Hudson recalled some of the pot-smoking humanities students at Brown talking about ‘life force’as some abstract idea drawn from mystic Eastern philosophy, but to him, a microbiologist studying living things in their most elemental form, life was a measurable physical force just like any other in the universe. But whereas light or heat would penetrate indiscriminately wherever it was able, in accordance with fixed and unaltering constants set at the beginning of time, the force of life was strengthening and accelerating. There was and always would be the same amount of gravity in the universe, but while the conditions remained to sustain it, life was relentlessly increasing in complexity, ability and ambition. Viewed from this perspective, a city in the desert made perfect sense. As the most advanced form of life, human beings were the fullest expression of the elemental drive to survive and proliferate however and wherever possible. It was beautiful to behold. Beautiful – another word he couldn’t improve on. Life in its myriad forms was beautiful, but, as he always made the point of stressing to his few nonscientist friends, beautiful does not imply nice. Life is not a benign force; in fact, it is unique in the cosmos in be
ing calculatingly ruthless.
The 101 swung south into the suburbs. The construction smells of concrete and bitumen now gave way to the sweet scents of cactus blossom and fresh-mown grass drifting over from Horsemen’s Park. Hudson leaned forward and switched on the stereo. The auto-tune clicked into a local country station, Lester Flatt and Earl Scruggs on slide guitar and banjo, belting out one of their chick-a-chack old-time numbers: ‘I’m on a big black freight train, and we’re movin’ on …’ He smiled as he tapped his fingers on the rim of the wheel. Man, those guys could pick.

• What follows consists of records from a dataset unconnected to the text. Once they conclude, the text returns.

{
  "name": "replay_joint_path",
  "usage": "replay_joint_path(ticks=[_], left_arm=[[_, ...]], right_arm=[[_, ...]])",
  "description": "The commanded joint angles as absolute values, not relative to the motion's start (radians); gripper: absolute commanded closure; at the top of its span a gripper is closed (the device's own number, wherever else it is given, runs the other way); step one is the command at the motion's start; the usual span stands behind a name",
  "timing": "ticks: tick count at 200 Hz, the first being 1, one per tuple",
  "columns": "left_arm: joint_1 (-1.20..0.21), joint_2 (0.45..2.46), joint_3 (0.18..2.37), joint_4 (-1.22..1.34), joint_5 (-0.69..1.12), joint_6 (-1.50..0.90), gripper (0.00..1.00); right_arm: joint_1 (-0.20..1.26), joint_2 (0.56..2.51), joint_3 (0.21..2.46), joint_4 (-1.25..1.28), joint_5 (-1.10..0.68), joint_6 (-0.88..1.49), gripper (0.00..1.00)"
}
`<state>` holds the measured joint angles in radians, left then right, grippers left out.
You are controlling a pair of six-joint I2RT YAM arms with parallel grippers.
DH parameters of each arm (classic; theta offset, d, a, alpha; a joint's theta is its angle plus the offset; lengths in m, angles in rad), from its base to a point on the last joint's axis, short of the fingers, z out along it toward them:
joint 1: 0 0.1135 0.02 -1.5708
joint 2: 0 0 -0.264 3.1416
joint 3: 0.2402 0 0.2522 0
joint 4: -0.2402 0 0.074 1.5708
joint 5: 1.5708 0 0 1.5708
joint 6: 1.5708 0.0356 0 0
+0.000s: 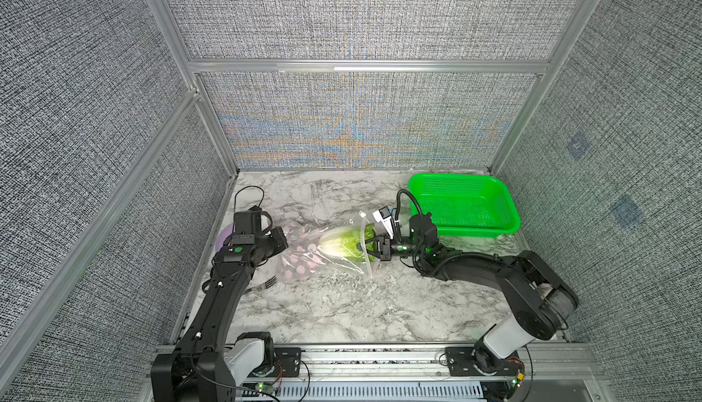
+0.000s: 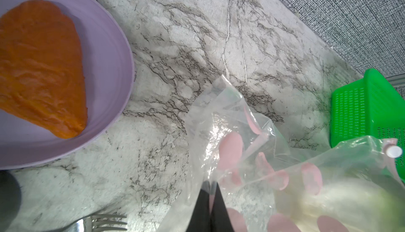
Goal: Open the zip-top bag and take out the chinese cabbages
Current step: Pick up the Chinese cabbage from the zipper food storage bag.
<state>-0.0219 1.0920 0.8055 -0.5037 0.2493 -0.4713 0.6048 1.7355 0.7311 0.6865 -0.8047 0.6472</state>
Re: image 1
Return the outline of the clear zip-top bag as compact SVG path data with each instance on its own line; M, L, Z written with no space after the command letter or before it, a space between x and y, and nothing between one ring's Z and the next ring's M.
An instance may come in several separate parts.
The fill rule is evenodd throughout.
M373 255L377 245L372 242L380 235L378 226L364 212L328 227L288 221L282 229L288 248L278 256L278 281L298 281L333 272L372 277L380 264Z

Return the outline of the green chinese cabbage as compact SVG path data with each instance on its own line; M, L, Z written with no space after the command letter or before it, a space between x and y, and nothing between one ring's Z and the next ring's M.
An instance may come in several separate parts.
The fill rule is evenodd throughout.
M329 259L346 259L363 262L365 256L360 248L360 227L343 226L325 231L316 245L317 251Z

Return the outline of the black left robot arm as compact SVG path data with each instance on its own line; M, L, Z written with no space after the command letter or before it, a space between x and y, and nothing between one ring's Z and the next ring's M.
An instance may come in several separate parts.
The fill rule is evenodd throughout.
M270 337L246 338L237 349L239 374L225 361L225 345L241 297L257 267L288 248L283 230L258 206L234 214L233 231L213 257L210 284L197 314L172 352L158 354L150 376L155 401L234 401L241 382L272 363Z

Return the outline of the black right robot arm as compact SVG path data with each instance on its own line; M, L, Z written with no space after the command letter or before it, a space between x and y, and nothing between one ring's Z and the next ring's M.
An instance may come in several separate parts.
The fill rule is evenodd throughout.
M548 341L567 326L580 300L570 286L536 252L498 257L450 248L442 243L430 214L409 220L409 234L400 231L398 219L385 211L375 214L386 232L367 238L360 234L356 247L381 261L394 257L411 260L420 276L439 281L464 281L501 292L510 314L485 332L467 354L450 365L467 366L469 374L495 376L517 351L535 340Z

Leaving the 101 at 38, he followed East Raintree Drive for a mile or so, before heading south two blocks to the ball park opposite the school. Only three minutes after four: he was almost on time. The lot was already crowded with the outsize air-conditioned suburbans his fellow Arizonans felt compelled to drive, and there were no places left in the shade. He made do with a spot in the full sun and laid his linen sport coat over the passenger seat to save Sonia’s bare legs when it came time to go home. Hudson approached the mothers gathered on the bleachers in the shade of a row of palms. Aside from Coach Brewster he was the only man present. He nodded to the few women he recognized from the PTA barbecue Louise had hosted the previous fall, but no one invited him to join them. They seemed a little embarrassed by the presence of a father during office hours, and he sensed a trace of pity in their awkward smiles. He found a space on the bench at the end of the row as the first ball of the game was pitched. The little boy on the plate swung hard and got lucky. The ball sailed into the outfield and he scrambled to second base. Sonia was manning third and didn’t even twitch. Beneath the wide brim of her cap she was wearing a frown of intense concentration just like her mother’s. Hudson waved, but if she had noticed, she pretended not to. This was serious business, she was telling him; frivolity could wait.
‘Excuse me, sir—’
Hudson turned, a little startled. The quiet, polite voice belonged to a young man in a suit and tie who had approached unseen from his left.